Original writings by Adrienne Nater

Makings of a Monster


Her Ob/Gyn warned her, no more pregnancies. A third C-Section was too dangerous. She had to risk it, she must present a son into the family; she had failed to do so with his first child, he didnít look at their daughter for months. It was over two years; she assured herself that she was completely healed. The horizontal scar across her abdomen could be cut out would heal again.

So it was that she carried another child, had a third C-Section. God seemed to be good, it was a boy.

And it all started badly. The drops were placed in the newbornís eyes. His reaction was negative, a rash spread over his entire body, into every crevice from the top down.

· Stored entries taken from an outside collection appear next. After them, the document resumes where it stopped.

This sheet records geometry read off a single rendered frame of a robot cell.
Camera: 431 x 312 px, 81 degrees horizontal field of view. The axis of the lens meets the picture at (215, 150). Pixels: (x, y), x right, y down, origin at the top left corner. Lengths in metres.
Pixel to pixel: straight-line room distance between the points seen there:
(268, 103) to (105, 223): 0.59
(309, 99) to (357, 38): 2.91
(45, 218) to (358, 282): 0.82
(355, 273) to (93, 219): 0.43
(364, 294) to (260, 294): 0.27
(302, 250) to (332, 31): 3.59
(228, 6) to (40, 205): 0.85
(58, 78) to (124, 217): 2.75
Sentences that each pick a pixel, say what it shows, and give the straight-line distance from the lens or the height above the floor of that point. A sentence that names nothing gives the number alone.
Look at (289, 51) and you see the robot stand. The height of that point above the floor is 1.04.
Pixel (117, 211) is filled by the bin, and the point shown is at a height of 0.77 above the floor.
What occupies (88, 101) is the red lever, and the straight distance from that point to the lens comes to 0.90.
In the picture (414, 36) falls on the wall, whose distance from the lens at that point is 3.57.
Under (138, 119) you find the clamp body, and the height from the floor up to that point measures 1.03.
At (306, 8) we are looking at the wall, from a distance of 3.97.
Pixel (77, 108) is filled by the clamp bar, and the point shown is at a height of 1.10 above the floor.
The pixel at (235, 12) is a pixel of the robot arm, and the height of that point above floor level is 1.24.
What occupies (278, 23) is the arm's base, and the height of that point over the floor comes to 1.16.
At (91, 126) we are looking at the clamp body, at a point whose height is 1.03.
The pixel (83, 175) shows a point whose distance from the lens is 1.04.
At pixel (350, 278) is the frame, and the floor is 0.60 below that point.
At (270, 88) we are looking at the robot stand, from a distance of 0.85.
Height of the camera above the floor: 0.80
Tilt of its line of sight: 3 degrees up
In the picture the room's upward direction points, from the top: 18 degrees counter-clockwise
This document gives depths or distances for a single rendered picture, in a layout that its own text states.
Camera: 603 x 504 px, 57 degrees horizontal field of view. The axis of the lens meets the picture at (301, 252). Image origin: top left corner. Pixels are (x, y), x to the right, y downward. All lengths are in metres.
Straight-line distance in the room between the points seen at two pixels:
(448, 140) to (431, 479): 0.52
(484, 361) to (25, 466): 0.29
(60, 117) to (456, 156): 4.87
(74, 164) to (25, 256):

He was bathed in lotions from the get-go.

The surgery she was kept in the hospital for ten days, sent home with her fussing red glowing baby boy.

Every day she carried him out into the sun on the patio laid him on chaise lounge, stripped off his coverings, rubbed him down with baby oil. A month passed he was healed. Now he had to be circumcised, the swelling was gone.

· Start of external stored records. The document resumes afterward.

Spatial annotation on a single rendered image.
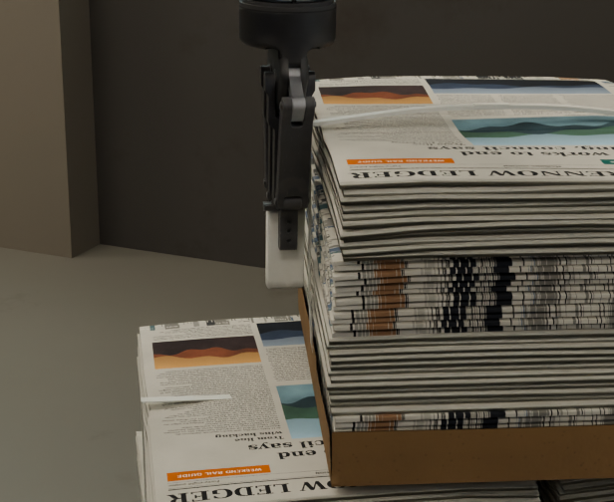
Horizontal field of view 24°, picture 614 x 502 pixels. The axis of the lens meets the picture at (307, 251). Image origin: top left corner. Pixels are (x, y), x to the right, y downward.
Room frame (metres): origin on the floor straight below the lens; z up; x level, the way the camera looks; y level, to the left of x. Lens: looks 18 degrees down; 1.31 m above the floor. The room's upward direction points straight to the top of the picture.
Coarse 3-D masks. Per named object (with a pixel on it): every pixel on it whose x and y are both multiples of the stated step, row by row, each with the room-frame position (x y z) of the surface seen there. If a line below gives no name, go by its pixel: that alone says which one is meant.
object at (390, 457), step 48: (336, 432) 0.93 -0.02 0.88; (384, 432) 0.94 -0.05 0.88; (432, 432) 0.94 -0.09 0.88; (480, 432) 0.94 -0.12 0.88; (528, 432) 0.94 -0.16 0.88; (576, 432) 0.94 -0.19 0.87; (336, 480) 0.93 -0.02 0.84; (384, 480) 0.94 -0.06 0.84; (432, 480) 0.94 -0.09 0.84; (480, 480) 0.94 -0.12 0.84
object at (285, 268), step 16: (304, 208) 1.12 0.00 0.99; (272, 224) 1.12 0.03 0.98; (304, 224) 1.12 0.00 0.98; (272, 240) 1.12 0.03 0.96; (304, 240) 1.12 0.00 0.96; (272, 256) 1.12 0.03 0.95; (288, 256) 1.12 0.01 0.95; (272, 272) 1.12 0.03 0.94; (288, 272) 1.12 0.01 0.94; (272, 288) 1.12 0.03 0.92
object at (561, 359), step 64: (384, 192) 0.94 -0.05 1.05; (448, 192) 0.94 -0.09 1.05; (512, 192) 0.94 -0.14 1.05; (576, 192) 0.95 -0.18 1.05; (320, 256) 1.07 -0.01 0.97; (384, 256) 0.94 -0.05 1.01; (448, 256) 0.94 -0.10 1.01; (512, 256) 0.95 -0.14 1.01; (576, 256) 0.95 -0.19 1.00; (320, 320) 1.04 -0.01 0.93; (384, 320) 0.94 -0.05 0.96; (448, 320) 0.95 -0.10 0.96; (512, 320) 0.95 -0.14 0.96; (576, 320) 0.95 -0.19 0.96; (320, 384) 1.08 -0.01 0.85; (384, 384) 0.94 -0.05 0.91; (448, 384) 0.95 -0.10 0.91; (512, 384) 0.95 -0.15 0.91; (576, 384) 0.95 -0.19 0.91
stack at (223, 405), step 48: (144, 336) 1.26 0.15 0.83; (192, 336) 1.25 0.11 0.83; (240, 336) 1.25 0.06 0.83; (288, 336) 1.25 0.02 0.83; (144, 384) 1.15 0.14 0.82; (192, 384) 1.14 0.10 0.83; (240, 384) 1.14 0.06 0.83; (288, 384) 1.14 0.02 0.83; (144, 432) 1.28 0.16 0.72; (192, 432) 1.05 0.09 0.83; (240, 432) 1.05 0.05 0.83; (288, 432) 1.05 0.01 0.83; (144, 480) 1.18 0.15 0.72; (192, 480) 0.96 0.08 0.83; (240, 480) 0.96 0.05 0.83; (288, 480) 0.96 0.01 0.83; (528, 480) 0.97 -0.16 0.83; (576, 480) 0.97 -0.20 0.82
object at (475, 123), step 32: (320, 128) 1.13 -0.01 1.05; (352, 128) 1.12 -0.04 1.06; (384, 128) 1.11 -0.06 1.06; (416, 128) 1.11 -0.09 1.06; (448, 128) 1.11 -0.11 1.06; (480, 128) 1.11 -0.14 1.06; (512, 128) 1.11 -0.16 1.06; (544, 128) 1.11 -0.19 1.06; (576, 128) 1.11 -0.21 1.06; (320, 160) 1.13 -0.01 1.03; (320, 192) 1.12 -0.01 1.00
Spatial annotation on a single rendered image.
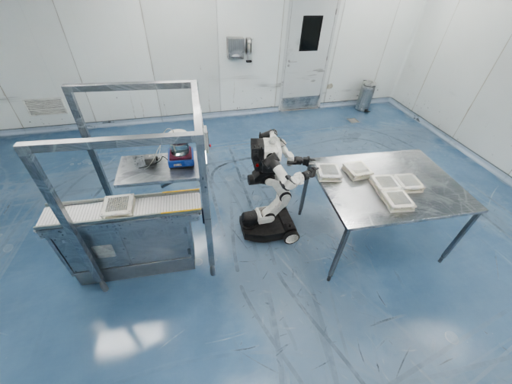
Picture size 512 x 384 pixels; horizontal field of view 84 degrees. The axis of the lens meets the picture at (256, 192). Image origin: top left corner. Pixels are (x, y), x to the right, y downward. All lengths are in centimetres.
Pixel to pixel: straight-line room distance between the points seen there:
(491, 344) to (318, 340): 165
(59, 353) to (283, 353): 197
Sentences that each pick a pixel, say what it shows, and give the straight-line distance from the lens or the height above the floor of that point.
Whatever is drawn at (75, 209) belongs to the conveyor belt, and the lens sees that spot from 293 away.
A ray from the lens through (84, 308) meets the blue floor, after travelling 343.
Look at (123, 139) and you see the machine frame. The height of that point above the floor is 175.
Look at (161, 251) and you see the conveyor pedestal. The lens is 304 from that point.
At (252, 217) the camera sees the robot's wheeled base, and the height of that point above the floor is 33.
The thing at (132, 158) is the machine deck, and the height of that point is 138.
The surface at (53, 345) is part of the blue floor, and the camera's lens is 337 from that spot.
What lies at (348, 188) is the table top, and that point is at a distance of 307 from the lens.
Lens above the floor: 276
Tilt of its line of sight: 41 degrees down
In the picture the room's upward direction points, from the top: 3 degrees clockwise
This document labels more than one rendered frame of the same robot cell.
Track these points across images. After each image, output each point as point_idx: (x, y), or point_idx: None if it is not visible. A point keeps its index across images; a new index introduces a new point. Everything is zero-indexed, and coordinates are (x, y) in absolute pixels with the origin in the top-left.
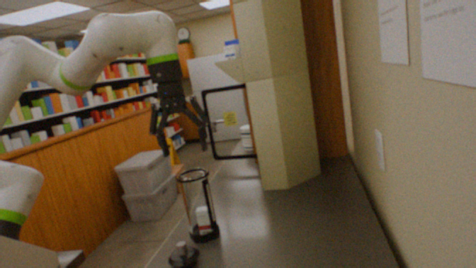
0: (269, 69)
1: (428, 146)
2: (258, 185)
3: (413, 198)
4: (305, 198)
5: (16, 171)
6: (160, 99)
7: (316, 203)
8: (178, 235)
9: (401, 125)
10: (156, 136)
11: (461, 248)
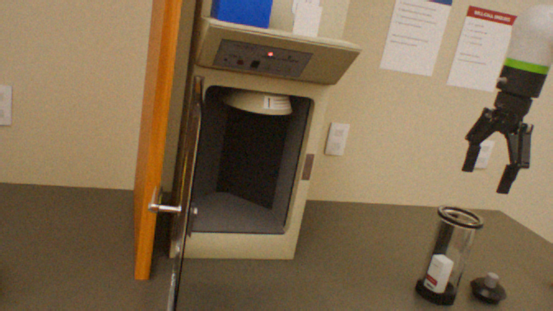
0: None
1: (436, 117)
2: (272, 266)
3: (402, 152)
4: (306, 228)
5: None
6: (522, 117)
7: (314, 223)
8: None
9: (401, 111)
10: (519, 169)
11: (452, 152)
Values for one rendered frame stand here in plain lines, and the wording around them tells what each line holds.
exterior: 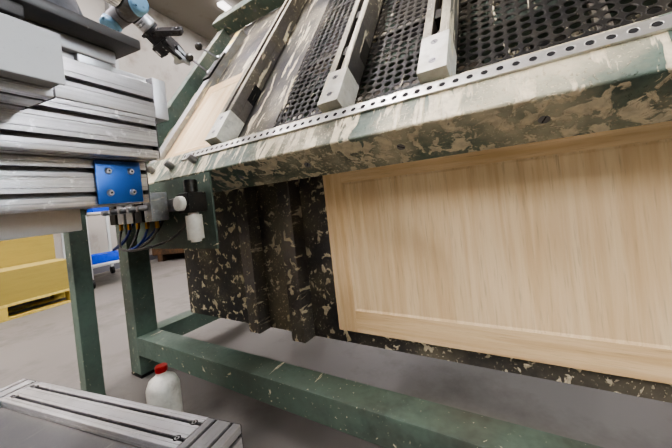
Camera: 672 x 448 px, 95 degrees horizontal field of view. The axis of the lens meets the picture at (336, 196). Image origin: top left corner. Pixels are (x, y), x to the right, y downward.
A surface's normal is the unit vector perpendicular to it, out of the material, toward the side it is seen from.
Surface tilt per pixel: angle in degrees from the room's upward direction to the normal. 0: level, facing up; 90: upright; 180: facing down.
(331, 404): 90
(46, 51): 90
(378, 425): 90
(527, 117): 144
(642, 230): 90
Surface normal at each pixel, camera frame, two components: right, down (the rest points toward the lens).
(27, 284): 0.89, -0.10
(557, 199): -0.54, 0.06
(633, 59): -0.50, -0.53
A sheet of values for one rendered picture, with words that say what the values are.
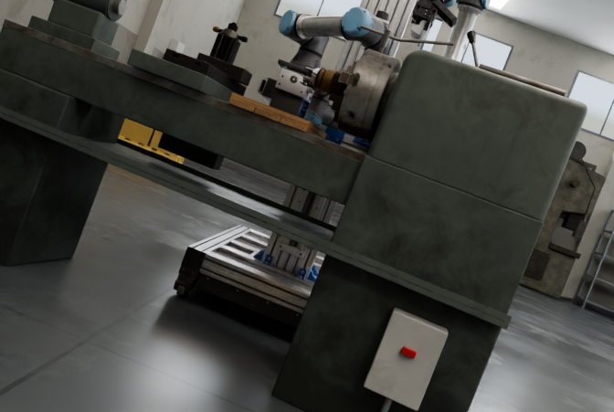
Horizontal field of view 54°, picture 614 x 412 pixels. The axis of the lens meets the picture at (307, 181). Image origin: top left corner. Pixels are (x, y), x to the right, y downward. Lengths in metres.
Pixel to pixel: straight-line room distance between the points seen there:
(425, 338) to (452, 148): 0.60
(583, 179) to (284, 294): 10.85
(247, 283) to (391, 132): 1.08
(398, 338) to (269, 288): 0.92
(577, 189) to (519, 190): 11.13
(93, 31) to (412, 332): 1.64
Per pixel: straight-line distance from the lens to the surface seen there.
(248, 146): 2.14
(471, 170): 1.99
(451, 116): 2.01
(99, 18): 2.58
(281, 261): 3.03
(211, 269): 2.76
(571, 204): 13.10
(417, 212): 1.99
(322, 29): 2.65
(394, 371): 1.98
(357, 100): 2.10
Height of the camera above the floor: 0.77
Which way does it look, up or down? 2 degrees down
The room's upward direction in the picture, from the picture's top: 21 degrees clockwise
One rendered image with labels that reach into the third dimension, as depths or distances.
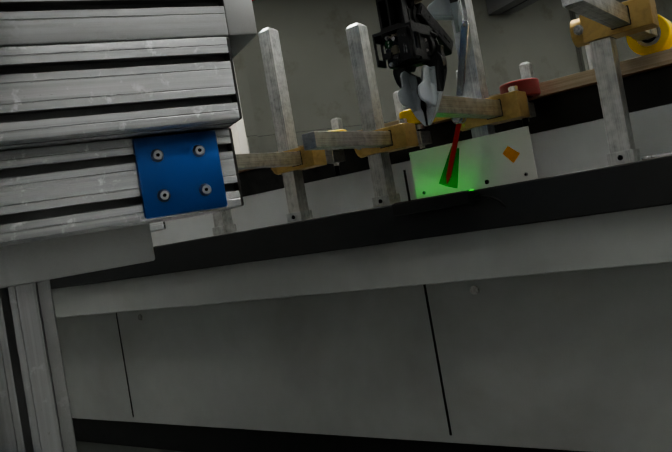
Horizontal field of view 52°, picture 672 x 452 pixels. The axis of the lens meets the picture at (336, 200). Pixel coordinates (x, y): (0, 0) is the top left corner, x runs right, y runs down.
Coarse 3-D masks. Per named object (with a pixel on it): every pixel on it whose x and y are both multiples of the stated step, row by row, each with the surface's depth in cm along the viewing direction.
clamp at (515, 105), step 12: (492, 96) 132; (504, 96) 130; (516, 96) 129; (504, 108) 130; (516, 108) 129; (528, 108) 133; (468, 120) 135; (480, 120) 134; (492, 120) 132; (504, 120) 131
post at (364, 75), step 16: (352, 32) 150; (352, 48) 151; (368, 48) 151; (352, 64) 151; (368, 64) 150; (368, 80) 149; (368, 96) 149; (368, 112) 150; (368, 128) 150; (368, 160) 151; (384, 160) 149; (384, 176) 148; (384, 192) 149
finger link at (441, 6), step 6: (438, 0) 128; (444, 0) 127; (432, 6) 128; (438, 6) 128; (444, 6) 127; (450, 6) 127; (456, 6) 126; (432, 12) 128; (438, 12) 128; (444, 12) 127; (450, 12) 127; (456, 12) 126; (456, 18) 127; (456, 24) 127; (456, 30) 128
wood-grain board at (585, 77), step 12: (636, 60) 134; (648, 60) 133; (660, 60) 132; (588, 72) 140; (624, 72) 136; (636, 72) 135; (540, 84) 146; (552, 84) 144; (564, 84) 143; (576, 84) 141; (588, 84) 140; (540, 96) 146; (396, 120) 167; (444, 120) 160

He came home from this procedure in discomfort. Crying, crying, night and day for the next five days. The salves rubbed into his genitals soothed. With the slightest sound from him, he would be picked-up, held in a warm lap, fed, rocked. He healed.

The personal attention subsided. No warm massages, no out of schedule bottles, no rocking on demand, no warm lap.

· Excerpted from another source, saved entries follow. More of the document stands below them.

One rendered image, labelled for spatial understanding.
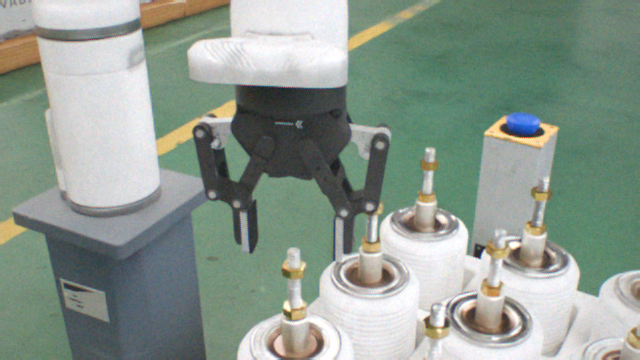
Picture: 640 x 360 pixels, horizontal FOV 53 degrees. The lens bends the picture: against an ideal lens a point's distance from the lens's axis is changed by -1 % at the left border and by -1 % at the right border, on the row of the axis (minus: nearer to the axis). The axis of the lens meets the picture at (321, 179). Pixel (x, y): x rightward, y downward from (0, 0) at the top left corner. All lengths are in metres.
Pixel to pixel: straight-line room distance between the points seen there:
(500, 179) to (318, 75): 0.49
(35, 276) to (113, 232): 0.54
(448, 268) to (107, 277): 0.35
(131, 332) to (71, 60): 0.28
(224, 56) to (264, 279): 0.72
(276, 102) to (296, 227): 0.80
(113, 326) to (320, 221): 0.60
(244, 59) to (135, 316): 0.38
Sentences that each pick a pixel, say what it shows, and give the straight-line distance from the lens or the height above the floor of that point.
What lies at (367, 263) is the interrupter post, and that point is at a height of 0.27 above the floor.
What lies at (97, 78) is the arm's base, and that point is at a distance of 0.60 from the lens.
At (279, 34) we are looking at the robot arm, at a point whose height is 0.51.
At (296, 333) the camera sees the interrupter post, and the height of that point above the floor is 0.27.
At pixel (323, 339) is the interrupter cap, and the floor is 0.25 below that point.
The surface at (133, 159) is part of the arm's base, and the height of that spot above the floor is 0.35.
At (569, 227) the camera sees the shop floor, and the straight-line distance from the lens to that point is 1.27.
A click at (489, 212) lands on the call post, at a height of 0.21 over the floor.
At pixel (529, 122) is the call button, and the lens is 0.80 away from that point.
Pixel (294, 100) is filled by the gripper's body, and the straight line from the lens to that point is 0.40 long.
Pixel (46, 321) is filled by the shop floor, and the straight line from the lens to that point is 1.05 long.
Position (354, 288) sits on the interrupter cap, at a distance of 0.60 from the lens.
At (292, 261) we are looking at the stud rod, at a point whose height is 0.33.
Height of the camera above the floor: 0.61
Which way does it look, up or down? 26 degrees down
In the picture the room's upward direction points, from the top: straight up
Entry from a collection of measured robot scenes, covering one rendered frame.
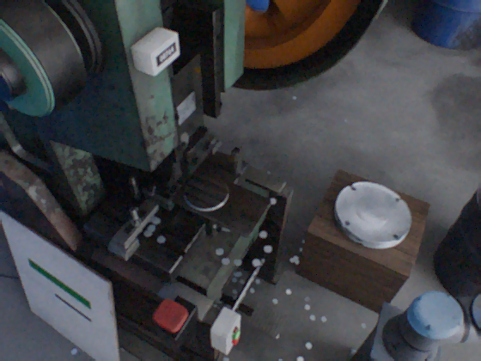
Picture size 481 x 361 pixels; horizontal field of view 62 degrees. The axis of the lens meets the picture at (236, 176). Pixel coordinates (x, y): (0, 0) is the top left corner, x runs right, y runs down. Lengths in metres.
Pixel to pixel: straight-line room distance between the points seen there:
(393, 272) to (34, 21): 1.38
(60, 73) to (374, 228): 1.29
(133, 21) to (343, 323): 1.50
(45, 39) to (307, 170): 1.84
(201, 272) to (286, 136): 1.45
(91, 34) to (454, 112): 2.58
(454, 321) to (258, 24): 0.93
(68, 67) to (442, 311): 1.02
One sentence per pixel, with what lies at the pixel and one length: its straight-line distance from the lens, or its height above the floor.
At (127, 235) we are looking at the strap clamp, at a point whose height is 0.76.
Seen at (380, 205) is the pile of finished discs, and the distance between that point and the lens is 1.70.
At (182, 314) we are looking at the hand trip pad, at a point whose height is 0.76.
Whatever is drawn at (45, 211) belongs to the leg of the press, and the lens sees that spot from 1.23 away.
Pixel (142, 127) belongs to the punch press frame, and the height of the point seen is 1.18.
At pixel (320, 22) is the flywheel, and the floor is 1.17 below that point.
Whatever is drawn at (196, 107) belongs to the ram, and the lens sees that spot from 0.99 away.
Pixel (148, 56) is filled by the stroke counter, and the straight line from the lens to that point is 0.64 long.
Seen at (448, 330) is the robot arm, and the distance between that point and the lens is 1.19.
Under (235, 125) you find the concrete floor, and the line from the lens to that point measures 2.50.
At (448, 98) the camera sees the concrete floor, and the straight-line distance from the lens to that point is 3.08.
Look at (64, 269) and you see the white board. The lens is 1.41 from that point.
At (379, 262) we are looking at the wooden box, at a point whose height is 0.35.
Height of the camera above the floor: 1.67
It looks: 49 degrees down
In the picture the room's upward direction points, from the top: 2 degrees clockwise
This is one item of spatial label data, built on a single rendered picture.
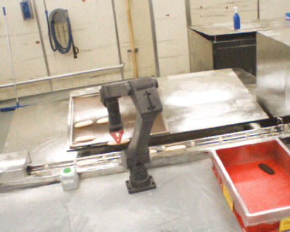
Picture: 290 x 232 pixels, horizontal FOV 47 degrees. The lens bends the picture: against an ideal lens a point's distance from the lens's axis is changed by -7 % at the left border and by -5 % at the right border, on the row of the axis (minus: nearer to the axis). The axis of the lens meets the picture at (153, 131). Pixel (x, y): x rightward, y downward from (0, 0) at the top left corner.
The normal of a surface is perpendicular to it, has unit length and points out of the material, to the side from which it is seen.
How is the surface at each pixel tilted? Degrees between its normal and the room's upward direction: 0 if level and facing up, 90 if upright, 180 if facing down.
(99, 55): 90
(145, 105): 58
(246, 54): 90
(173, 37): 90
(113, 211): 0
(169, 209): 0
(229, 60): 90
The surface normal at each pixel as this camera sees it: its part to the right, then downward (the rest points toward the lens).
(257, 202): -0.10, -0.89
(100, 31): 0.15, 0.43

He had an answer. Develop food allergies, asthma; turn blue from gagging; day and night. His world would be of his own making.

He had a mop of gorgeous curly hair that covered his head like a crown; a beautiful child; this outer beauty not to extend within.

Being potty trained, for him an objectionable exercise in the lessons of life. He taught himself to sit smile for extended lengths of time; the longer the better. He was the king on his throne, giving his gifts when and as he pleased. But this was not enough. There was more, lots more. Being seated on his throne was step one. Being in his crib presented an even bigger throne. This was his perfect place for truth and consequence; leave me alone you suffer. He would wait. Company would come over, he was cut off from attention; it was then that he became an artist in drawing in shades of brown. He painted on walls, on sheets, on railings of his crib, on his body, on his face, in his ears, up his nose, in his hair. He could not smell the painting matter, the clean-up crew of one could; his oldest sister.

But this was not enough. He wet his bed. This act demanded that father leave his bed; take him to the john, two times a night. It made no difference, the flood came. Withholding liquids, forget it. He could saturate a mattress in no time at all. Divide and conquer. Divide he did. What a coup.

Maturity accelerated his demands. Everything, anything wanted demanded he got. The emotional blackmail was well in place. The God given David was a Goliath albeit of small physical stature, but a Goliath nevertheless.

His lies were believed, his thefts, his cruelties excused. There was nothing that he did that wasnít excused. It may have been encouraged. Kindness was not part of his sensitivities.

He blamed his mother for his fatherís death. He blamed his father for dying. He was a get even guy. So were the self punishments. His three marriages failed. His son was now the Goliath, The payback is complete. He is alone, no mother, no father, rejected by his children, his siblings, a failure professionally, isolated.